|Title||SPATIAL ORIGIN OF THE NON-THERMAL X-RAY EMISSION IN THE CLUSTER A2256|
|Author||Dr Roberto Fusco-Femiano|
|Description||We propose to observe the northwest radio relic of the cluster Abell 2256 for 40 ksec in order to localize the non-thermal hard X-ray emission recently detected by BeppoSAX. The energy range and the spectral capabilities of EPIC are able to detect the non-thermal radiation considering the low gas temperature of the relic likely associated with the ongoing merger of a subcluster with the main cluster. Besides, we can firmly verify the suggested link between particle acceleration processes due to merger events and the formation of extended radio regions and non-thermal X-ray emission.|
|Publication||No observations found associated with the current proposal|
|Instrument||EMOS1, EMOS2, EPN, OM, RGS1, RGS2|
|Mission Description||The European Space Agency's (ESA) X-ray Multi-Mirror Mission (XMM-Newton) was launched by an Ariane 504 on December 10th 1999. XMM-Newton is ESA's second cornerstone of the Horizon 2000 Science Programme. It carries 3 high throughput X-ray telescopes with an unprecedented effective area, and an optical monitor, the first flown on a X-ray observatory. The large collecting area and ability to make long uninterrupted exposures provide highly sensitive observations.

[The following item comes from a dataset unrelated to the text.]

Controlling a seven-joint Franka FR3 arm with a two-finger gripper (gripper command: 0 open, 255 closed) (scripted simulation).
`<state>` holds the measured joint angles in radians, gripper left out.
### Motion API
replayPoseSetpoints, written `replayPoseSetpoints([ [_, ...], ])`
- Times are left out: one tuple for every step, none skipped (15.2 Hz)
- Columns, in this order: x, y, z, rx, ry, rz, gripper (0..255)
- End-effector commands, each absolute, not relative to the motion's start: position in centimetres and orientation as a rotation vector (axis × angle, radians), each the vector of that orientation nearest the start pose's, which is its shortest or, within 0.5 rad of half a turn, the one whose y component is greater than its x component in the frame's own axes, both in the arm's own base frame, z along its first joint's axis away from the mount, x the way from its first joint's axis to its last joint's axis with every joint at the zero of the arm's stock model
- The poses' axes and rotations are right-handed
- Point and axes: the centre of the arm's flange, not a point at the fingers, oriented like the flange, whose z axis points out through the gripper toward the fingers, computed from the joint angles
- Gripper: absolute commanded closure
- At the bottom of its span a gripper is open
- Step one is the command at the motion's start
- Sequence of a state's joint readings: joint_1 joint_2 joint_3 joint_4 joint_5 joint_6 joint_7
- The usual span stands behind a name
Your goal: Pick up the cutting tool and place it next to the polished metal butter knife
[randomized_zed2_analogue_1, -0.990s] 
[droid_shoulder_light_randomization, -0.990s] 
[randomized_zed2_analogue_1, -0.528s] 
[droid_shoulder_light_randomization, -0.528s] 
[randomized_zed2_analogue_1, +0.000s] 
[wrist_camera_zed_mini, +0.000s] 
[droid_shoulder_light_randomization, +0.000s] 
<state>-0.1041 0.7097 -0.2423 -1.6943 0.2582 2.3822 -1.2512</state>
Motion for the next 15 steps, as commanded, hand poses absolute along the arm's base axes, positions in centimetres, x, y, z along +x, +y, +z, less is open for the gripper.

Since Earth's atmosphere blocks out all X-rays, only a telescope in space can detect and study celestial X-ray sources. The XMM-Newton mission is helping scientists to solve a number of cosmic mysteries, ranging from the enigmatic black holes to the origins of the Universe itself. Observing time on XMM-Newton is being made available to the scientific community, applying for observational periods on a competitive basis.